Head of the University of Chile
- In office 1906–1923
- Preceded by: Valentín Letelier
- Succeeded by: Gregorio Amunátegui

Personal details
- Born: 20 October 1860 Santiago, Chile
- Died: 4 March 1946 (aged 85) Santiago, Chile
- Education: University of Chile (LL.B)
- Profession: Lawyer and Historian

= Domingo Amunátegui =

Chilean politician

Domingo Amunategui Solar (20 October 1860 – 4 March 1946) was a Chilean politician who served as a minister.
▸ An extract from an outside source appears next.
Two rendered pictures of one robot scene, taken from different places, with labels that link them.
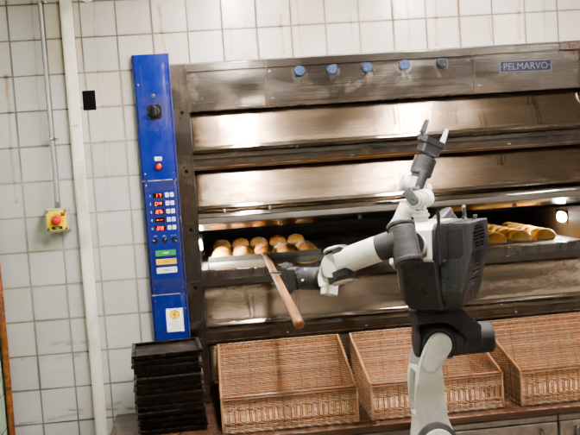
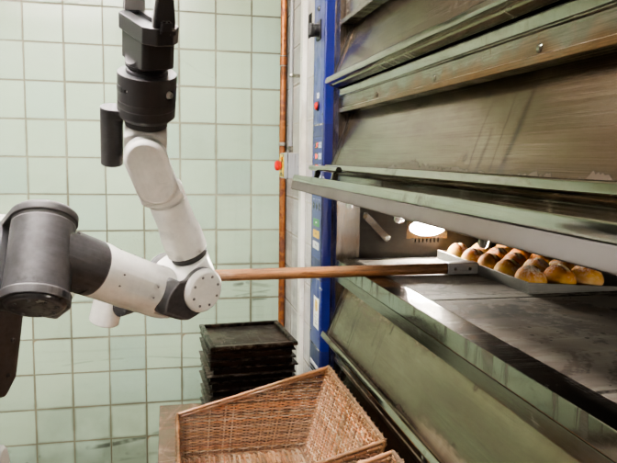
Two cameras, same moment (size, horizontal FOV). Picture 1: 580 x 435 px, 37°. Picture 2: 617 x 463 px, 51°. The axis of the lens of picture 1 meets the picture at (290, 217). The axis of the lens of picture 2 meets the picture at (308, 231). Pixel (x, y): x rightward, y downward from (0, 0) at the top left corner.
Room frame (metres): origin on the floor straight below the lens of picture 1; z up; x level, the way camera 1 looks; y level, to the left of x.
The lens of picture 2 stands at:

Amunátegui served as a minister of state, rector of the University of Chile, and a leading member of the Liberal Party. He was the son of historian and politician Miguel Luis Amunátegui and Rosa Solar Valdés.

== Early life ==
Amunátegui attended the Instituto Nacional, where he studied the humanities and later taught while still a student. He subsequently studied law at the University of Chile and qualified as a lawyer.

In 1885, he travelled to Paris to continue his studies, where he was received by Chilean diplomat and writer Alberto Blest Gana.

== Public career ==
Amunátegui pursued a long academic career at the University of Chile, serving as dean of its Faculty of Philosophy and later as rector from 1911 to 1923. During his rectorship, the university expanded its programs in physical education and kinesitherapy and introduced changes to its midwifery training.

He was involved in the establishment of the Pedagogical Institute and founded the Liceo José Victorino Lastarria, Santiago in 1913. He was also a member of the Chilean Academy of Language.

A member and director of the Liberal Party, Amunátegui also held cabinet office, serving as Minister of the Interior and Minister of Justice.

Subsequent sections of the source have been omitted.